Task instructions
No picture belongs in the copy. Repeat each line below exactly.

Recorded data

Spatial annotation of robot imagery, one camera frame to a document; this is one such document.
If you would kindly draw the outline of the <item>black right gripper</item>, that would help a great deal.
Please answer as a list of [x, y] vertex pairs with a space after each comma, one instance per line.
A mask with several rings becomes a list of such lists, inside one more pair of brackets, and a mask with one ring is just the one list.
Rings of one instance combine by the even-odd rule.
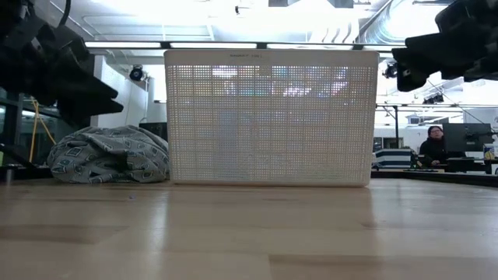
[[405, 39], [404, 47], [391, 50], [397, 62], [397, 89], [421, 88], [442, 64], [428, 57], [462, 58], [456, 75], [466, 82], [497, 79], [497, 0], [458, 0], [435, 17], [439, 33]]

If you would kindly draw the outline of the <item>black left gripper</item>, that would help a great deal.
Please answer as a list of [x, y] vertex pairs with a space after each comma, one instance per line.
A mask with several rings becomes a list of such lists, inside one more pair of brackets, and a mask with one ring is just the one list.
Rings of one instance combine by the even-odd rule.
[[1, 87], [56, 104], [70, 125], [124, 109], [113, 100], [95, 100], [114, 99], [117, 90], [82, 67], [89, 56], [84, 40], [67, 26], [53, 27], [38, 16], [1, 16]]

Expected answer
Spatial annotation of robot imagery, one camera frame to a document; this is one such document.
If you would kindly draw the outline of the <item>black right gripper</item>, that would help a great deal.
Please answer as a list of [x, y] vertex pairs with a space after each comma, one instance per line.
A mask with several rings becomes a list of such lists, inside one more pair of brackets, and a mask with one ring is just the one list.
Rings of one instance combine by the even-odd rule.
[[405, 39], [404, 47], [391, 50], [397, 62], [397, 89], [421, 88], [442, 64], [428, 57], [462, 58], [456, 75], [466, 82], [497, 79], [497, 0], [458, 0], [435, 17], [439, 33]]

If you would kindly draw the outline of the <item>black left gripper</item>, that would help a great deal.
Please answer as a list of [x, y] vertex pairs with a space after each comma, one instance per line.
A mask with several rings becomes a list of such lists, inside one more pair of brackets, and a mask with one ring is just the one list.
Rings of one instance combine by the even-odd rule.
[[1, 87], [56, 104], [70, 125], [124, 109], [113, 100], [95, 100], [114, 99], [117, 90], [82, 67], [89, 56], [84, 40], [67, 26], [53, 27], [38, 16], [1, 16]]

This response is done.